La presentazione dell’associazione creata dalla madre per Maati con l’obiettivo di coinvolgere i giovanissimi e combattere la violenza
Firenze, 20 aprile 2025 – Le lacrime che si trasformano in parole. E le parole che poi diventano lettere, messaggi di pace. Sono decine e decine: tutte insieme formano una parete di pensieri dedicati a un ragazzo di 17 anni ucciso a coltellate in mezzo alla strada da un gruppo di coetanei, perché scambiato per un altro. Dal dolore per la tragica morte di Maati Moubakir, ammazzato a Campi all’alba del 29 dicembre scorso, possono nascere parole che accarezzano il cuore e allo stesso tempo fanno aggrovigliare lo stomaco. Un messaggio lanciato dai giovani e rivolto a tutti i ragazzi di oggi.
L’esempio arriva dagli studenti del Russell-Newton di Scandicci che mercoledì scorso, durante una due giorni di attività autogestita, hanno invitato in auditorium la mamma di Maati, Silvia Baragatti, per un incontro intitolato ’Sicurezza e giovani: testimonianza di una madre’. Una mamma coraggio che non si è tirata indietro e agli studenti ha parlato con il cuore aperto, anche se distrutto. “Mi costa sacrificio raccontare quello che è successo, incontrare i ragazzi non è una passeggiata di piacere – confida la mamma di Maati –. Ma se in quell’auditorium ci fosse stato anche un solo ragazzo con disagio che siamo riusciti a salvare, allora abbiamo già vinto”. Silvia l’ha presa come una missione: “Ogni giorno apro il giornale e leggo di giovani che si accoltellano, da Torino a Palermo. Mi rendo conto che il problema è enorme, ma restare immobili non serve a niente”. Così è nata l’idea di parlare ai giovani, provare a innescare un cambiamento, in modo che la morte del suo Maati possa insegnare qualcosa. “Mio figlio – riprende –, non deve essere dimenticato e il mio impegno nasce dalla voglia di farlo vivere in ognuno di noi per non continuare a sbagliare”.
L’altro giorno, quando ha incontrato i ragazzi del Russell-Newton, ha avuto una risposta che non si aspettava: “Ho visto le loro guance rigate dalle lacrime. Hanno fatto domande, erano coinvolti nel profondo. Qualcuno alla fine mi è venuto ad abbracciare, mi ha detto di aver conosciuto Maati proprio la sera in cui è morto. Non mi aspettavo questa attenzione, forse davvero si possono cambiare le cose”. L’auditorium era pieno e alla fine la Cooperativa Sociale Macramè di Campi ha consegnato agli studenti un foglio con sopra un Qrcode. I ragazzi potevano inquadrarlo tramite lo smartphone e aprire una pagina bianca da riempire con un pensiero in anonimato.

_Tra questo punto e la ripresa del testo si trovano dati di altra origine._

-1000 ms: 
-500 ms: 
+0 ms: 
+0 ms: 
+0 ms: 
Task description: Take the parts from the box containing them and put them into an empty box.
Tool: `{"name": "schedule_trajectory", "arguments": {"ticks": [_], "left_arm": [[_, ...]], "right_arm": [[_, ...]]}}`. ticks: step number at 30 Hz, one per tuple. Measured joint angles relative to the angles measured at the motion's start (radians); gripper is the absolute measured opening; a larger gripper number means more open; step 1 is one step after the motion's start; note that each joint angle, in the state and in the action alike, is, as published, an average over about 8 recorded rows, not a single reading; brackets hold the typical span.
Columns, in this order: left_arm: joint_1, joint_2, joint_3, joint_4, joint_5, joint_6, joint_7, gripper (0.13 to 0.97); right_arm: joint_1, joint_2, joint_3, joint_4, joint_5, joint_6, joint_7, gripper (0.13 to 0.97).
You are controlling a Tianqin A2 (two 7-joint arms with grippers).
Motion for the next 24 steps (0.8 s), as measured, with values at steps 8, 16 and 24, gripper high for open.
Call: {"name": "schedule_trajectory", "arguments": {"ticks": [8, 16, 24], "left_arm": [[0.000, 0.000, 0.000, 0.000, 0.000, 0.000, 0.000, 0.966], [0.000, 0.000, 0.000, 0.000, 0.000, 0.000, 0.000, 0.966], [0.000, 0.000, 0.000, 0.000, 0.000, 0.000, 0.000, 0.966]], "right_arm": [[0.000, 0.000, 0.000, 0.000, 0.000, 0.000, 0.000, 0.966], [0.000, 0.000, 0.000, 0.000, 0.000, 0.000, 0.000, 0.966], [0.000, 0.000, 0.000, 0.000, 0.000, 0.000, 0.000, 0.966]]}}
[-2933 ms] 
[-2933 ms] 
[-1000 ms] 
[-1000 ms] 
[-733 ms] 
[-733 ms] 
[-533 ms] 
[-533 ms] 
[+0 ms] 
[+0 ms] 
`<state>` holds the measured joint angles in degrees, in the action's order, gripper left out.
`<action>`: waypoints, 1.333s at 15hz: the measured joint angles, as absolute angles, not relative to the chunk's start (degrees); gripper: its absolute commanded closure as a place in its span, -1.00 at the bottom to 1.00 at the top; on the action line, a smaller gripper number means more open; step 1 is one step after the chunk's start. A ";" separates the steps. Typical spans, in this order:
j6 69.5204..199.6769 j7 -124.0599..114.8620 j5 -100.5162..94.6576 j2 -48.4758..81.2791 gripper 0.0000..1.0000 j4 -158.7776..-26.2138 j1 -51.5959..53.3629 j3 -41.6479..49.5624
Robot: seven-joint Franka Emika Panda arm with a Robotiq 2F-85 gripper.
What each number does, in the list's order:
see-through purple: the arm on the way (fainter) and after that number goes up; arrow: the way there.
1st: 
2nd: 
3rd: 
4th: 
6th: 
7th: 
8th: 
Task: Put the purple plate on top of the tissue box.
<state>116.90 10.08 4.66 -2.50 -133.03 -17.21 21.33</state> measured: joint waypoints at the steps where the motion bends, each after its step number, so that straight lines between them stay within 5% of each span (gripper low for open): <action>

Alla fine, una volta stampati su carta, non è bastato un pannello per contenerli tutti. “Sto a Campi, vicino al luogo dell’accaduto, molte volte mi sono domandata come sarebbe andata se fossi passata lì quella sera in quel momento, magari avrei potuto salvarlo”, si chiede una studentessa. Messaggi che danno forza alla famiglia e soprattutto alla sorella sedicenne di Maati: “Anche io sono una sorella – scrive una studentessa – la tua forza e la tua voglia di combattere questo dolore è un qualcosa di indescrivibile”. E poi ancora: “Mi dispiace, ma questa generazione ha fallito. Siamo tornati al punto di partenza, dove ognuno pensa per sé e ci sentiamo in diritto di fare qualunque cosa. Un abbraccio grande alla mamma, che ci ha fatto riflettere su queste vicende e alla sorella. Siete forti”.